| What the task requires |
Beginning with the first line below, please restate each line exactly, down to and including the line containing "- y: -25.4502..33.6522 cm".

| Data provided |
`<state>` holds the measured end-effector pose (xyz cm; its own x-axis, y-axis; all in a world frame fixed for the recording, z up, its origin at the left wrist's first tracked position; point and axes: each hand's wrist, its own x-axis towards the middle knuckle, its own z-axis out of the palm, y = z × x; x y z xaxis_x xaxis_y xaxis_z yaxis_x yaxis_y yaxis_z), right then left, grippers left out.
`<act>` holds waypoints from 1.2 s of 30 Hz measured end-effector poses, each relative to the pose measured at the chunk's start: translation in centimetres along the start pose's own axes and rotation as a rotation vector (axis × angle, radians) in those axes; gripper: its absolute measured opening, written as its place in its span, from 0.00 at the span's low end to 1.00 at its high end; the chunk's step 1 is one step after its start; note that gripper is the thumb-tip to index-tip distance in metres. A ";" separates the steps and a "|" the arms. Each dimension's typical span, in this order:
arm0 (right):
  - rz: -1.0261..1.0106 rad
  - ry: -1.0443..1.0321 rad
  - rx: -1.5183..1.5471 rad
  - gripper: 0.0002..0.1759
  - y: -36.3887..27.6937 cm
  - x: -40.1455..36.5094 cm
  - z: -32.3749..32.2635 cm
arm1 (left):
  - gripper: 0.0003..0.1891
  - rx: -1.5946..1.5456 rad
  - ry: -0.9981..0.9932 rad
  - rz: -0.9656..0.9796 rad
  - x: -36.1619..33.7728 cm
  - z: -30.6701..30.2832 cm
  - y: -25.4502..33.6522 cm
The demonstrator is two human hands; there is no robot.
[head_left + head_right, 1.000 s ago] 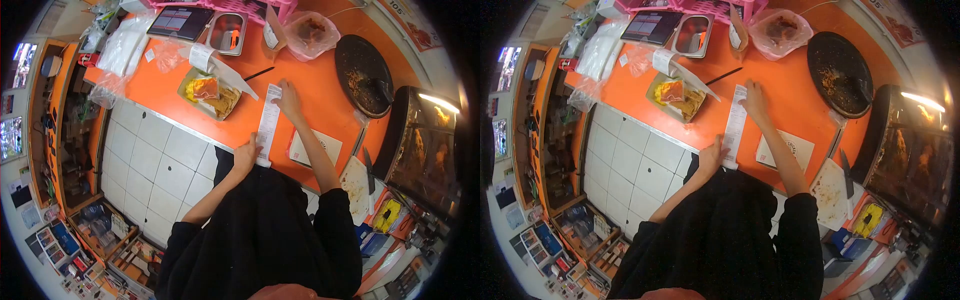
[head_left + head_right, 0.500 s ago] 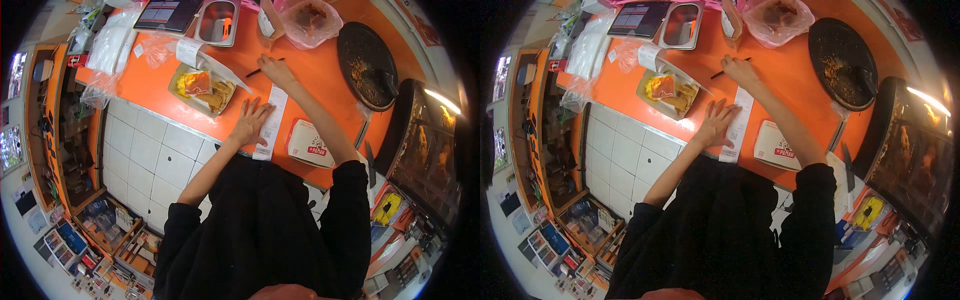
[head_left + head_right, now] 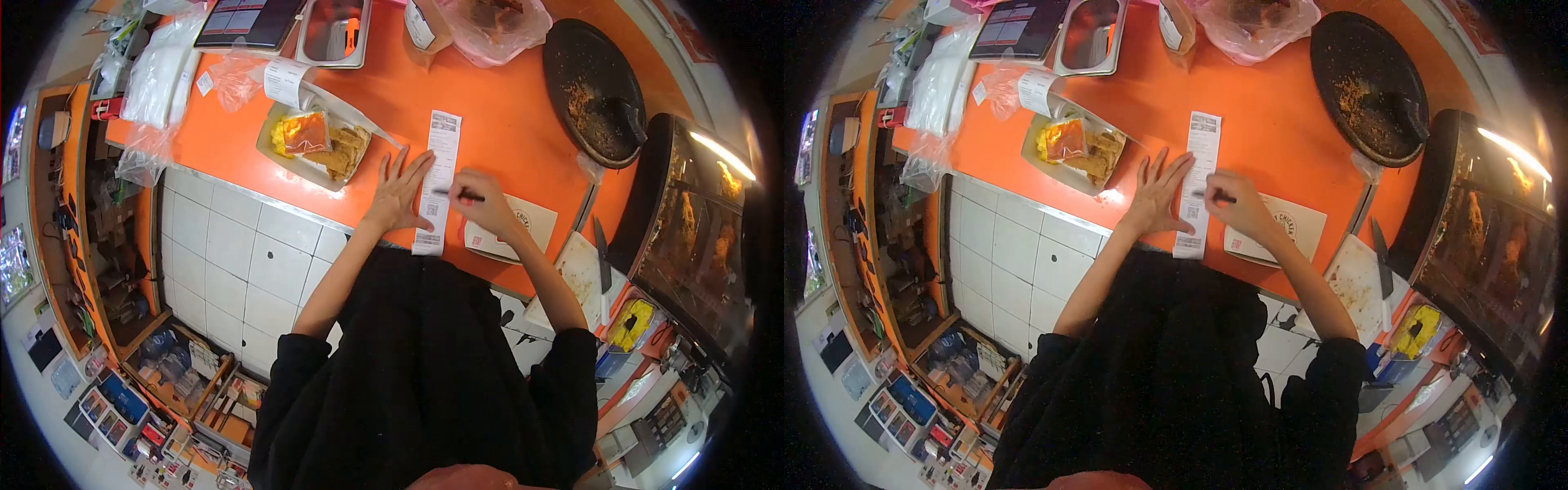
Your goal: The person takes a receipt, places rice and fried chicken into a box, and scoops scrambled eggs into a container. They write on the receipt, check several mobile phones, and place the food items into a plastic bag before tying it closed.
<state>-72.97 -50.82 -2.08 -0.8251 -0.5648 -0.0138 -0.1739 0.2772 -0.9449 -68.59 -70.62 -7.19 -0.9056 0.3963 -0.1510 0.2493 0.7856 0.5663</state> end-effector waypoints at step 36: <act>0.054 0.271 -0.514 0.08 -2.6 -3.8 -0.4 | 0.74 0.016 0.001 -0.033 2.0 1.5 1.9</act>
<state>-69.66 -49.06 0.54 -0.9364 -0.3393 0.0902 -0.3104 0.6801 -0.6642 -69.39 -67.65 -7.68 -0.9139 0.3692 -0.1686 0.2246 0.8061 0.5475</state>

| Written response |
`<state>` holds the measured end-effector pose (xyz cm; its own x-axis, y-axis; all in a world frame fixed for the recording, z up, its origin at the left wrist's first tracked position; point and axes: each hand's wrist, its own x-axis towards the middle knuckle, its own z-axis out of the palm, y = z × x; x y z xaxis_x xaxis_y xaxis_z yaxis_x yaxis_y yaxis_z), right then left, grippers left out.
`<act>` holds waypoints from 1.2 s of 30 Hz measured end-effector poses, each relative to the pose measured at the chunk's start: translation in centimetres along the start pose's own axes and rotation as a rotation vector (axis × angle, radians) in those axes; gripper: its absolute measured opening, written as its place in its span, from 0.00 at the span's low end to 1.00 at its high end; the chunk's step 1 is one step after its start; note that gripper is the thumb-tip to index-tip distance in metres. A ";" separates the steps and a "|" the arms. Each dimension's typical span, in this order:
arm0 (right):
  - rz: -1.0261..1.0106 rad
  - ry: -1.0443..1.0321 rad
  - rx: -1.5183..1.5471 rad
  - gripper: 0.0002..0.1759
  - y: -36.3887..27.6937 cm
  - x: -40.1455..36.5094 cm
  - z: -32.3749..32.2635 cm
arm1 (left):
  - gripper: 0.0003..0.1891
  - rx: -1.5946..1.5456 rad
  - ry: -0.9981..0.9932 rad
  - rz: -0.9656..0.9796 rad
  - x: -36.1619..33.7728 cm
  - z: -30.6701..30.2832 cm
  - y: -25.4502..33.6522 cm

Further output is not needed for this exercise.